Six UTC principals joined Robert Halfon MP, chair of the Education Select Committee, last week. They took part in the virtual meeting to discuss strides UTCs are making as the Education Select Committee conducts an inquiry into the impact of Covid-19 on education and children’s services.

“University Technical Colleges have a vital role to play supporting young people, employers and the economy’s long-term recovery from the coronavirus pandemic,” says Nick Crew, Executive Principal of the Sheffield UTC Academy Trust.

“We are proud of what we are achieving in Sheffield City Region, training young people in the high level technical and employability skills that employers need for growth. This is a critical time given current technical skills shortages and wider challenges facing the economy, and it was good to share our experiences at a national level with the committee,” he added.

Principals from Ron Dearing UTC, JCB Academy, Energy Coast UTC, South Durham UTC and Activate Learning Education Trust, which represents Reading, Heathrow, Swindon and Oxfordshire UTCs, also joined the call, alongside Baker Dearing Chair Lord Baker.

The Principals discussed the differences between UTCs and traditional schools, how staff and students have adapted to online learning during the pandemic and how the STEM (science, technology, engineering and mathematics) skills UTC students specialise in will be in greater demand in future.

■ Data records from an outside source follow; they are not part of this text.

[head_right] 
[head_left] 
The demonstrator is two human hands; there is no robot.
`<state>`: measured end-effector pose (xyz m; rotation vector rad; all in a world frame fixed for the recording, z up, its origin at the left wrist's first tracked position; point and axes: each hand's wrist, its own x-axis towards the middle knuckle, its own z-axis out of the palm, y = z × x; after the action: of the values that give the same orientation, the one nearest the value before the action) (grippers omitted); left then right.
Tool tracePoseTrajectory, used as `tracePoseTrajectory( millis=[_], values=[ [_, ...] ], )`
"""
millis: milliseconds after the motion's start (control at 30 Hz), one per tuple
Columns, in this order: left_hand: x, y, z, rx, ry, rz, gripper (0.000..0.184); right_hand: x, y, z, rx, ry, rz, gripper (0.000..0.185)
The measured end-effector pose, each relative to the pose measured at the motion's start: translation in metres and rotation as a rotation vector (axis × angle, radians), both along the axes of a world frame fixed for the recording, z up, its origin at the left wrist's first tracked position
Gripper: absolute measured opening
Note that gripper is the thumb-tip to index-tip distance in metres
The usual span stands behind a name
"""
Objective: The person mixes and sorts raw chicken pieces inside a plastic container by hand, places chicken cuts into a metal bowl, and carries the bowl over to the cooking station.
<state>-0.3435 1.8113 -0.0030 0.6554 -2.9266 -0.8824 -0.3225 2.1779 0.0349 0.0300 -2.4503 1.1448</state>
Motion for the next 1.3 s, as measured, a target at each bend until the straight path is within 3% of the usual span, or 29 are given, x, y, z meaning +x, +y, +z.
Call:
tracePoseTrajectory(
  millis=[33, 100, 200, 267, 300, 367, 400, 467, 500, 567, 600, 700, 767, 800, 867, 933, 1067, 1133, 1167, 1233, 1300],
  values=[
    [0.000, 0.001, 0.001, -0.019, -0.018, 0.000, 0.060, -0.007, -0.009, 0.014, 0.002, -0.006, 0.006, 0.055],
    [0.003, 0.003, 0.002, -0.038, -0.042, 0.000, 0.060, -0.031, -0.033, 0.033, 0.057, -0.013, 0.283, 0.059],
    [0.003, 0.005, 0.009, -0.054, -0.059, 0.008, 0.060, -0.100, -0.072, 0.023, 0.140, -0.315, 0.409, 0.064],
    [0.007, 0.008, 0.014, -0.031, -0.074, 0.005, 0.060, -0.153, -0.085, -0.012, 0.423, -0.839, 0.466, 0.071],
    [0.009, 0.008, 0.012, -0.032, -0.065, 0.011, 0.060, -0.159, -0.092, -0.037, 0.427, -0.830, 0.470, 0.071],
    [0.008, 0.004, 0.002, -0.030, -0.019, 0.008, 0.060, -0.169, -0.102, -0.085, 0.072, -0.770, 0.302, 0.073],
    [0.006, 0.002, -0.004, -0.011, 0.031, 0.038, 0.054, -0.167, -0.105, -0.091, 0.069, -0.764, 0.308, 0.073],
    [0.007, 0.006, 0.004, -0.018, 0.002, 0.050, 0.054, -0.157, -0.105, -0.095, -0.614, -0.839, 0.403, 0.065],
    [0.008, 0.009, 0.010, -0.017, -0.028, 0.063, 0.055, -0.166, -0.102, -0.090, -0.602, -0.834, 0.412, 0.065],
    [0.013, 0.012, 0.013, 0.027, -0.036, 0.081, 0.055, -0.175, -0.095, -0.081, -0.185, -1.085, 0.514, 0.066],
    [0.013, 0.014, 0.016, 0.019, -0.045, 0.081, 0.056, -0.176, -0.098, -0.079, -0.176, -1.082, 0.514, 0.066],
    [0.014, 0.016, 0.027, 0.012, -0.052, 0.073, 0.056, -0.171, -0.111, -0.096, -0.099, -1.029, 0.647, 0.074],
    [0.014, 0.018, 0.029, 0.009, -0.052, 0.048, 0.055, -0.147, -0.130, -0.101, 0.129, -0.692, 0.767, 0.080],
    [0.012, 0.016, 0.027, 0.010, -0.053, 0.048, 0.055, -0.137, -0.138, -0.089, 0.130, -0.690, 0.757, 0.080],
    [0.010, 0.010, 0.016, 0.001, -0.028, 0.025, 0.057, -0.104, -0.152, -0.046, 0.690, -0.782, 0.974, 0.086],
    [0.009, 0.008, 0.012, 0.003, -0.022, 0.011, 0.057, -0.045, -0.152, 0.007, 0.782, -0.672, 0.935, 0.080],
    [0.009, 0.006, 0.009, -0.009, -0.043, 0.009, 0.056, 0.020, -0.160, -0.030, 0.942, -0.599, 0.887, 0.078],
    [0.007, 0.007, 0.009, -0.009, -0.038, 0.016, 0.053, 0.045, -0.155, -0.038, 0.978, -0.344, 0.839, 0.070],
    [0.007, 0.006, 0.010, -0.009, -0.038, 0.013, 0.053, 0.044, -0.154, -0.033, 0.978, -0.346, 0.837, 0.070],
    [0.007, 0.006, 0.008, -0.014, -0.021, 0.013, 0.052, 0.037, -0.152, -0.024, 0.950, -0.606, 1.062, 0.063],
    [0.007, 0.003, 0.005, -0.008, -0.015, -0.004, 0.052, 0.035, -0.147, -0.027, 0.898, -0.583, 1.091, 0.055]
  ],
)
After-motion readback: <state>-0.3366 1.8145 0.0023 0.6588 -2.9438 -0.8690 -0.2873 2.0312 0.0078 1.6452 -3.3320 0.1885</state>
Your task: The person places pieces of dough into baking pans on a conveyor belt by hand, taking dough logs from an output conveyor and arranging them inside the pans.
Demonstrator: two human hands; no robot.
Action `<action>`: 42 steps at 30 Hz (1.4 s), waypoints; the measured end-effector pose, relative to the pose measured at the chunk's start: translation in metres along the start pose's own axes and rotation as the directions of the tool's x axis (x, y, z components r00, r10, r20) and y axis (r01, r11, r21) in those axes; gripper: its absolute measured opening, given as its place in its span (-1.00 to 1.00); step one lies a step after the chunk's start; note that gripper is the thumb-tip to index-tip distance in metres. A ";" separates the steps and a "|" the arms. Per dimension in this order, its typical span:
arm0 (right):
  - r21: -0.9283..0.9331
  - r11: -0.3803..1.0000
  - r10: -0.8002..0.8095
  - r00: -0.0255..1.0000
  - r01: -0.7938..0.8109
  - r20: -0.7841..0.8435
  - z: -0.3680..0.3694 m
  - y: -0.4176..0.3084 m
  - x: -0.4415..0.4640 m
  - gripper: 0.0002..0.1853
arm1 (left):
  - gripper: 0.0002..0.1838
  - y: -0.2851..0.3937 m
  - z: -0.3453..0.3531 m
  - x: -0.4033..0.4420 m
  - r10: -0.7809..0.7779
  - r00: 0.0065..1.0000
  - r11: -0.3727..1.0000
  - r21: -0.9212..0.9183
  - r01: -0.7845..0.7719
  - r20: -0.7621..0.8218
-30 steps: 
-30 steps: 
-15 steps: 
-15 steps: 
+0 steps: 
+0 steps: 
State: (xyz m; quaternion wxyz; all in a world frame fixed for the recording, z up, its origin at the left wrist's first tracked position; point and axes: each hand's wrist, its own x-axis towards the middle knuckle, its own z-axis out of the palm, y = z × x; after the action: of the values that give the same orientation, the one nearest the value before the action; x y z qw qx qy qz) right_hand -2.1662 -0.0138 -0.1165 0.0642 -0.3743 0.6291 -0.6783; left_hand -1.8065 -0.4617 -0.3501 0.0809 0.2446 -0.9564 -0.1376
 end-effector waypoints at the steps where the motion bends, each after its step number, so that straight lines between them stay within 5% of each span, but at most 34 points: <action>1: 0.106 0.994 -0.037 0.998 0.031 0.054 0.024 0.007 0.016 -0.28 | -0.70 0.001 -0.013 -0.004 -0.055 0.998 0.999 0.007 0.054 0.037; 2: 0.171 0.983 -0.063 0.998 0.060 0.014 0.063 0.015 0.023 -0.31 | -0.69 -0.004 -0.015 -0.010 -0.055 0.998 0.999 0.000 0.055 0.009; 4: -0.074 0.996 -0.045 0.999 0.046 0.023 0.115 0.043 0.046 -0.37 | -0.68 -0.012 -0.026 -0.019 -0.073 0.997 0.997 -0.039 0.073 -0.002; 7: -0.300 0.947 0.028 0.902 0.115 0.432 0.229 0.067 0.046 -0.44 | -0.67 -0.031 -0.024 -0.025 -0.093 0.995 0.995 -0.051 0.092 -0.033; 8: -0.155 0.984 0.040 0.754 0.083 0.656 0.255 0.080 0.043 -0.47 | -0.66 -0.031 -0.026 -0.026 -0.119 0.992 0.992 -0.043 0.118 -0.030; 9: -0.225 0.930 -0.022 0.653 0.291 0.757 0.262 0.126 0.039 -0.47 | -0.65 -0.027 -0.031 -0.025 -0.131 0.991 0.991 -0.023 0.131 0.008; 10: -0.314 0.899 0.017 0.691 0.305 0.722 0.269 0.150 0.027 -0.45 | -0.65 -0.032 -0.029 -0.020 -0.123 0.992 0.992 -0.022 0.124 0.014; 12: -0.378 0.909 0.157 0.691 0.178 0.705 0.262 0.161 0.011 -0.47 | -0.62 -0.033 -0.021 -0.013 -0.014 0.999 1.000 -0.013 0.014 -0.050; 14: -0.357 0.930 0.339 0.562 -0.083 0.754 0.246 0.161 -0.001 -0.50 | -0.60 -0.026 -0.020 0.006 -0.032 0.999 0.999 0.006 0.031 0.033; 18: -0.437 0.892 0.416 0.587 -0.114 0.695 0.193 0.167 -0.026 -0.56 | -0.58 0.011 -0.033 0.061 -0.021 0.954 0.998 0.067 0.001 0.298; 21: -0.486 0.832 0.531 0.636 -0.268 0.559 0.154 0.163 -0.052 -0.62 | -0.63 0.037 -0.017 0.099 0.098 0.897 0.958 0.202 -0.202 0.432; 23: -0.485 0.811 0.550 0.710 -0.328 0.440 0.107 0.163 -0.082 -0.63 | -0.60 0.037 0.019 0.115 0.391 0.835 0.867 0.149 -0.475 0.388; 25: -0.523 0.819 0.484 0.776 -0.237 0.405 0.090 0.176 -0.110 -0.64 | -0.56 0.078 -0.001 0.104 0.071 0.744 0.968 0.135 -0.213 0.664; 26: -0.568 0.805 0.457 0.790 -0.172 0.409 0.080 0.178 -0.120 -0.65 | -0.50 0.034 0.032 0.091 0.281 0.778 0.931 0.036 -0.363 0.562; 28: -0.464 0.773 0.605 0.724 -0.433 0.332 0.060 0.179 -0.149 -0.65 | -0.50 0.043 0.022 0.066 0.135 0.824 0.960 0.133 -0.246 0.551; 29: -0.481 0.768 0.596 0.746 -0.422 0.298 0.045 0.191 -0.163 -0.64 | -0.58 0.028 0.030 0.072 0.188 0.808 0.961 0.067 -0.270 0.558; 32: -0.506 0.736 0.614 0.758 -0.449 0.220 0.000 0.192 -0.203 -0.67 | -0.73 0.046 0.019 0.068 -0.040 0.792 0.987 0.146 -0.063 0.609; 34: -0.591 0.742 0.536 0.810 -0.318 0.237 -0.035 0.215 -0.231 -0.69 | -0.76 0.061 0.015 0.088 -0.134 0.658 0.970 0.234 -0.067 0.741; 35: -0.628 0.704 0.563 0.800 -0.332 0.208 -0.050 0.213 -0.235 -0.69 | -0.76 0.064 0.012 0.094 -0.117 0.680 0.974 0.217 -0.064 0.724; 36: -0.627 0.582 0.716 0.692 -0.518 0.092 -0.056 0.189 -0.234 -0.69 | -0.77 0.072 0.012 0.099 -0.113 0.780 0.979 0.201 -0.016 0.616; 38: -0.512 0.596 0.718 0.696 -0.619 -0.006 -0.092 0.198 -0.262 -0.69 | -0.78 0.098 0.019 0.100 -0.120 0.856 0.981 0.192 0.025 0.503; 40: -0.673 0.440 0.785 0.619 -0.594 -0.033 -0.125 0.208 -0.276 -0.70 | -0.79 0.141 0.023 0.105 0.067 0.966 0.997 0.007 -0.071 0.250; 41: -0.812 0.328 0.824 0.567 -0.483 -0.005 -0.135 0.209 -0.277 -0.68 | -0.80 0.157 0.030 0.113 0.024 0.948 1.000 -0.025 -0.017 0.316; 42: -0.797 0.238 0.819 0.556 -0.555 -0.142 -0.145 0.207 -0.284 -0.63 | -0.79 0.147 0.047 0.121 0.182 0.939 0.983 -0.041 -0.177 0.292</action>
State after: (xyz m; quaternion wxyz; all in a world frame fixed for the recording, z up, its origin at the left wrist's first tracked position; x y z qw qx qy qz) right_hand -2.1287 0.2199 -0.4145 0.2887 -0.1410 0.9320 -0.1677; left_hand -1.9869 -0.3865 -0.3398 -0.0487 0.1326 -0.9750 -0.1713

Lord Baker, Chair of Baker Dearing Educational Trust, said: “UTCs offer choice for many young people, by providing a unique approach to education which meets the changing needs of students and employers in the 21st Century. Indeed, the Covid-19 crisis has reminded us all of the value of STEM-related practical skills.”

He continued: “Where would our country be without the capabilities of scientists and technicians, and the ingenuity of engineering and digital professionals? UTCs nurture an interest in and passion for all aspects of STEM. As economies adjust to the ‘new normal’ following the Covid-19 crisis, UTCs have never been more relevant in building the skills this country needs.”